One clue lies inside Stamford Bridge. Last November, Abramovich made a surprise appearance, hosting the Israeli president Isaac Herzog for an event campaigning against anti-Semitism. So low profile was Abramovich’s visit that he was not even picked out by television cameras during the subsequent game.
Since being granted Israeli citizenship in May 2018, Abramovich has forged close ties with the country. In 2019, it was reported he had bought a £50 million mansion in the coastal city of Herzliya and a property in Tel Aviv.
According to the Times of Israel, since 2018 Abramovich has donated in the region of $500 million to Israeli and Jewish causes and become the second largest private donor to Israel’s holocaust museum, Yad Vashem. Just last week he reportedly made a “generous eight-figure donation”. Abramovich’s largesse has prompted the museum to call on the US to leave him out of any future sanctions. And should Putin turn on Abramovich, as he has previously done with a number of Russian oligarchs, it is unlikely that, as a Jewish citizen, Israel would agree to any extradition.
Cyprus is another country on which Abramovich has relied for the management of his assets. His aforementioned Kensington mansion, for example, is registered in the name of a Cyprus company called Acmonius Ltd. However the island, previously dubbed Moscow-on-the-Med for its Russia-related business income – which at one stage was equivalent to about 14 per cent of its GDP – has approved EU sanctions on Russian cash, making it far less of a safe haven.

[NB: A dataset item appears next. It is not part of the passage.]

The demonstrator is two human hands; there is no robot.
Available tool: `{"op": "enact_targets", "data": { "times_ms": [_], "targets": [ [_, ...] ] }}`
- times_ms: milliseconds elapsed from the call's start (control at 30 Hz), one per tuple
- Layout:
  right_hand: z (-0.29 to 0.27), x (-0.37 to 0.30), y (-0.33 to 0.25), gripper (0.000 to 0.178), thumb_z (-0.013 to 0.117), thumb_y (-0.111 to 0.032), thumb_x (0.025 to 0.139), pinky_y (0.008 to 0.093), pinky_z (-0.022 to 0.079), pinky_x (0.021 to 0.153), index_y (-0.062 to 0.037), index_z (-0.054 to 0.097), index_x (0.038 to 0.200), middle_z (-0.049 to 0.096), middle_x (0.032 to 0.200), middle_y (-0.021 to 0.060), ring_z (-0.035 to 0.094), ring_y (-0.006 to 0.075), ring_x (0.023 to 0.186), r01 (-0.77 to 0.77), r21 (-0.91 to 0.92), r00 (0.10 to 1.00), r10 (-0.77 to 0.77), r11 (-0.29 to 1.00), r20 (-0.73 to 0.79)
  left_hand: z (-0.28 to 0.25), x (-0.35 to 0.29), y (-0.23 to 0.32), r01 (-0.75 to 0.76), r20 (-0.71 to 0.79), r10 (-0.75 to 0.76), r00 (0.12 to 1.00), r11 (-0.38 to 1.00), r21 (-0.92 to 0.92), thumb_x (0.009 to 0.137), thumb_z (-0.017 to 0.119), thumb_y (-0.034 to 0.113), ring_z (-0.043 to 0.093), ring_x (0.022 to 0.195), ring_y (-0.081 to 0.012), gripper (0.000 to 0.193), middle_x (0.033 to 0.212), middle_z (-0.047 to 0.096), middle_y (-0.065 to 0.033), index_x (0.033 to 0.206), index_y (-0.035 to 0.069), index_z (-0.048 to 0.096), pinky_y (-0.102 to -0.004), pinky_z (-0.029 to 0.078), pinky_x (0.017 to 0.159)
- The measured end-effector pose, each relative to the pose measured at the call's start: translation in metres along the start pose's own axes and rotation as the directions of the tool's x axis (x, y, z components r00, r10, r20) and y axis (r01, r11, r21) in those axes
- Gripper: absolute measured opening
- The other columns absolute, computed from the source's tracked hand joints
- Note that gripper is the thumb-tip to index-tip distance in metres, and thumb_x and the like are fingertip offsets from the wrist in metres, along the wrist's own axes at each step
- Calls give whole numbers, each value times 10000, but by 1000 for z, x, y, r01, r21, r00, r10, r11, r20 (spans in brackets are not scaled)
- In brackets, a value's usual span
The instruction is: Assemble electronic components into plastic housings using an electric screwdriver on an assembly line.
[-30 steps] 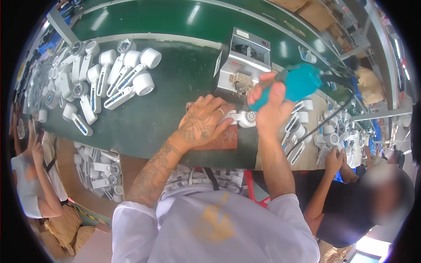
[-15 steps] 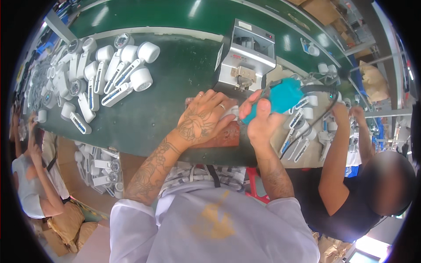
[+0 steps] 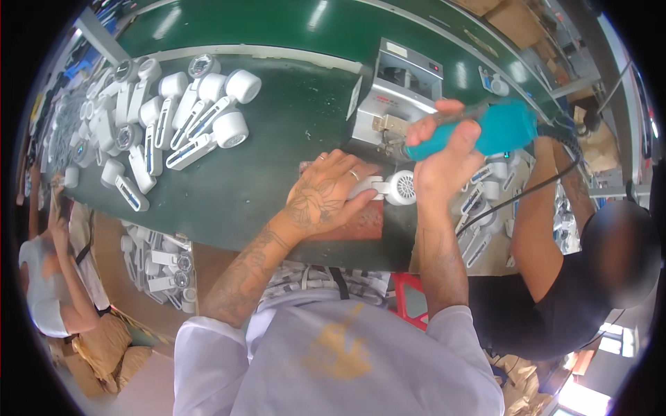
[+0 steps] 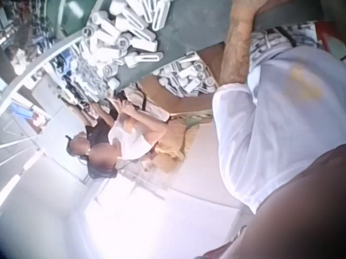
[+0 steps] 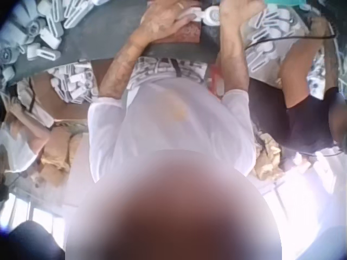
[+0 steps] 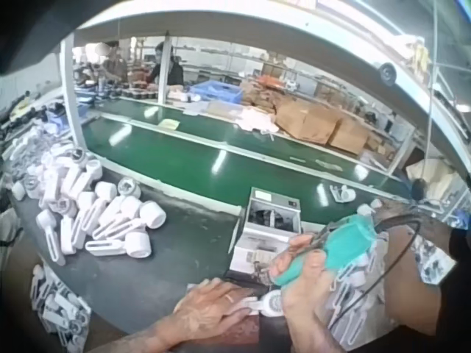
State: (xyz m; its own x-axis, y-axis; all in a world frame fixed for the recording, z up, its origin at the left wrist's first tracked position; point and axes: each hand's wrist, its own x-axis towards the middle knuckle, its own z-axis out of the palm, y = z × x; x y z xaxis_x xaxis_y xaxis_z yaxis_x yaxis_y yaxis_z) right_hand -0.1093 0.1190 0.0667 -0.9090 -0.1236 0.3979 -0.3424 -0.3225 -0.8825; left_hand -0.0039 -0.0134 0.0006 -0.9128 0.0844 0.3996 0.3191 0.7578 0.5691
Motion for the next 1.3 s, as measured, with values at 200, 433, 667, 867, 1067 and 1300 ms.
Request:
{"op": "enact_targets", "data": {
  "times_ms": [200,433,667,867,1067,1300],
  "targets": [
    [2,-20,-14,764,533,-751,864,337,432,565,-16,536,1071,503,662,54,494,178,582,-56,67,998,54,996,31,-6,6,6,-31,-197,7,980,992,-119,837,729,190,581,988,-257,289,1024,644,-49,1114,116,687,-406,468,839],
    [6,-30,-19,789,529,-789,832,329,442,571,-33,523,1057,502,646,41,501,167,573,-65,72,998,65,995,3,0,4,10,-27,-275,-31,961,978,-207,800,762,81,615,884,-249,140,886,678,-52,930,87,711,-387,466,772],
    [6,-35,-25,815,546,-805,803,335,451,568,-30,525,1054,506,639,43,504,169,562,-66,80,998,65,995,11,0,2,15,6,-267,-86,960,957,-289,814,754,92,632,851,-243,124,877,692,-63,933,94,718,-369,458,761],
    [4,-39,-19,727,621,-641,891,331,483,566,51,510,1080,548,681,79,558,187,596,15,158,993,-34,987,117,-1,-2,13,23,-249,-93,964,962,-272,807,764,111,634,859,-261,145,884,691,-65,942,93,713,-381,456,778],
    [-8,-45,-28,780,581,-735,844,336,461,554,13,518,1055,528,648,70,532,180,563,-24,-20,996,25,1000,80,-17,-5,13,130,-8,-134,991,977,-168,836,716,129,586,985,-297,192,1029,628,-74,1026,102,696,-407,425,875],
    [-28,-49,-7,606,630,-515,945,300,476,525,60,514,1096,559,683,81,572,173,582,44,0,997,-44,999,59,-13,-8,5,93,113,-78,991,986,-138,878,631,85,562,1026,-306,258,1065,585,-73,1127,103,697,-409,415,915]
  ]
}}
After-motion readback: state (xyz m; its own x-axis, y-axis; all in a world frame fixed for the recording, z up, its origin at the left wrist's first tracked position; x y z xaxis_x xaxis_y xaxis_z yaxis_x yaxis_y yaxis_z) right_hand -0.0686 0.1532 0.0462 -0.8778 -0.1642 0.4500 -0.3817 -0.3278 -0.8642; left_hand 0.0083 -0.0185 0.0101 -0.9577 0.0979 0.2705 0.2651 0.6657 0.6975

Five of those children are with his second wife, Irina, a former Aeroflot stewardess who is based in London. Eldest daughter Anna is a philosophy graduate and lives in New York. Sofia, who studied management and marketing at Royal Holloway University, regularly posts pictures of her lavish lifestyle on Instagram and, earlier this week, shared an anti-Putin message. Arina is a showjumper. His son, Arkadiy, may prove slightly more exposed to the current international turmoil due to what are thought to be extensive business interests in Russia and London. He is the founder of private investment vehicles ARA Capital and Weybridge Capital Partners.

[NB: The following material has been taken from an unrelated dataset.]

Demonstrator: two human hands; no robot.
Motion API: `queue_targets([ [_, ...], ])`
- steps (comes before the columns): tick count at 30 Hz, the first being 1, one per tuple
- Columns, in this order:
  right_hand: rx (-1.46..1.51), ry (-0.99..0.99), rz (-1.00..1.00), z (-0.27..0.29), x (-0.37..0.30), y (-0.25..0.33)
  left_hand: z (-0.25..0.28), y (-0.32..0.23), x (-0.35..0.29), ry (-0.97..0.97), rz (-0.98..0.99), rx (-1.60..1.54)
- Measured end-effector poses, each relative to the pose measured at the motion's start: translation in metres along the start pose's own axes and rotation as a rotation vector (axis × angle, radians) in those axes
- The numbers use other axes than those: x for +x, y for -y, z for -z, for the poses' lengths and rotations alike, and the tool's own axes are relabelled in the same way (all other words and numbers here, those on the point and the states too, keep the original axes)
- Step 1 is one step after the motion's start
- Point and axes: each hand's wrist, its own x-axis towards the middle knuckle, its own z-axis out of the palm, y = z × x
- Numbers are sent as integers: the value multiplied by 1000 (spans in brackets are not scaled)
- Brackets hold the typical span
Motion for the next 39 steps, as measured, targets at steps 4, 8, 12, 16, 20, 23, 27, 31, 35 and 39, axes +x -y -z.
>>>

The extent of their wealth is not known but it may be protected through the £155 million divorce settlement Abramovich agreed with Irina in 2007, which reportedly included the couple’s West Sussex retreat Fyning Hill, a £12 million, eight-bedroom country pile set in 420 acres of parkland.

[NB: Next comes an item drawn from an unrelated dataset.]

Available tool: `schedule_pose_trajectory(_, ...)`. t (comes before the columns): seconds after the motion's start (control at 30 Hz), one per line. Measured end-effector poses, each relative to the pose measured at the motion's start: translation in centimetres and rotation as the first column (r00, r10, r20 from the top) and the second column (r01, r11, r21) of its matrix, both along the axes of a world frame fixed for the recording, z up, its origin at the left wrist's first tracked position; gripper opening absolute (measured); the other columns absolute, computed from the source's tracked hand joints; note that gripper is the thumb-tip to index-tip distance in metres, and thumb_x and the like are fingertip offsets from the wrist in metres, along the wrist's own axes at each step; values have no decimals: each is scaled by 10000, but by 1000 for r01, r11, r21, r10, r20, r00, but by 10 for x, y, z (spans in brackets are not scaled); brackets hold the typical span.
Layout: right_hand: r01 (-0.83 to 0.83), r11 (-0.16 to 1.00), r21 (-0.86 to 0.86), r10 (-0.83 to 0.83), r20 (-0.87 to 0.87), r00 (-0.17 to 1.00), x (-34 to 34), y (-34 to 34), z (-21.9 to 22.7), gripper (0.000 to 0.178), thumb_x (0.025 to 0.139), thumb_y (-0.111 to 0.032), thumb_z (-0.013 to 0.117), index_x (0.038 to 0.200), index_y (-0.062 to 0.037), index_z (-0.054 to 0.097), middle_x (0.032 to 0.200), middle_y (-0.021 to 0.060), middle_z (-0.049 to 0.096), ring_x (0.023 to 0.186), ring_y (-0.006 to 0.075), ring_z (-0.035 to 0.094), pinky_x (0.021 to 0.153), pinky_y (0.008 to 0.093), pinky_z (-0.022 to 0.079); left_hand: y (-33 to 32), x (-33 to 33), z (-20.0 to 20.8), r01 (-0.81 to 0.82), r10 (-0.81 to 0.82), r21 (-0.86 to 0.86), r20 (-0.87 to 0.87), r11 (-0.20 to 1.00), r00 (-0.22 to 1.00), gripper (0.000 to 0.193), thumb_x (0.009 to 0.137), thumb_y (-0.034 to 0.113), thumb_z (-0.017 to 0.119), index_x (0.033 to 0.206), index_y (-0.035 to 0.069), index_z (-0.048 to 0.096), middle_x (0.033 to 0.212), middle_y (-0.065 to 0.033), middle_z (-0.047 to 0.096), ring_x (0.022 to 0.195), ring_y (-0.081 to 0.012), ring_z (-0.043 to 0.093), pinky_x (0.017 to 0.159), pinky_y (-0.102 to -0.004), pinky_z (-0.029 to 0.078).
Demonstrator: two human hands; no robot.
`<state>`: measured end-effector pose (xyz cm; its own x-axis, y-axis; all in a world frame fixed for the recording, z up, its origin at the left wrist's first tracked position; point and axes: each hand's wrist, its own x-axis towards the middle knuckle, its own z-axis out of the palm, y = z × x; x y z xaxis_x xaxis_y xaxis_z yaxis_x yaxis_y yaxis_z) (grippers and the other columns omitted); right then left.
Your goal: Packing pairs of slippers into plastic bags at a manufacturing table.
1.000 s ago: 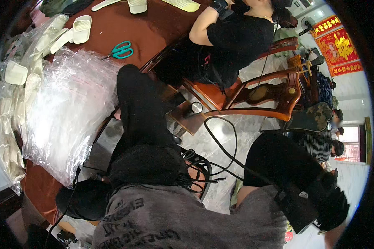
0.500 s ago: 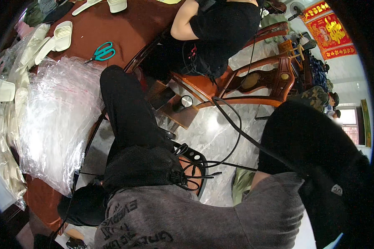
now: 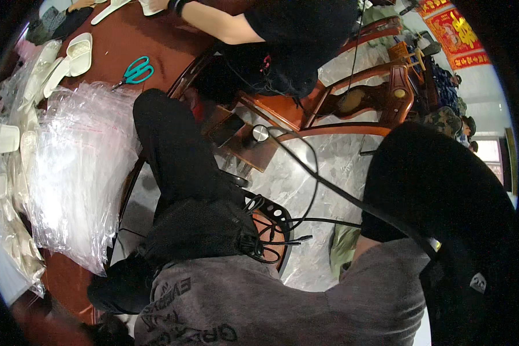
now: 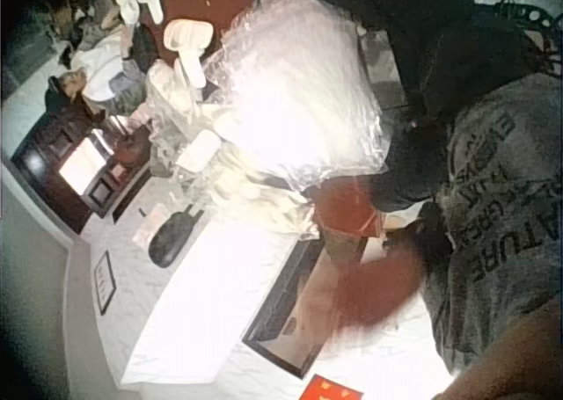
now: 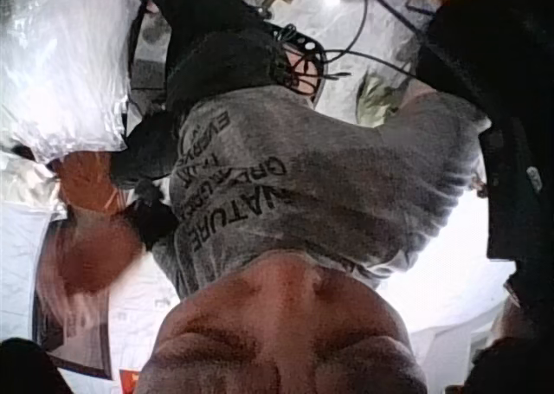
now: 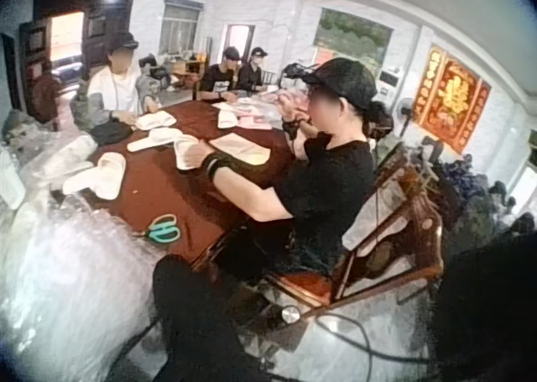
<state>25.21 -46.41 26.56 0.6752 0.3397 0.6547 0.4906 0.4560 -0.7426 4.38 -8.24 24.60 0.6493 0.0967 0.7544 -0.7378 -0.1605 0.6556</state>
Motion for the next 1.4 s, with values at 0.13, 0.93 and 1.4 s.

Other London properties – two houses on Chester Square, Belgravia, bought for £19.6 million, and a flat on Eaton Square (known as “Red Square” for the number of Russians living there) purchased for £13 million – were also reportedly given to his second wife.
Wherever Abramovich ends up, it is unlikely to be the corporate box in Stamford Bridge any time soon. The glory days are well and truly over.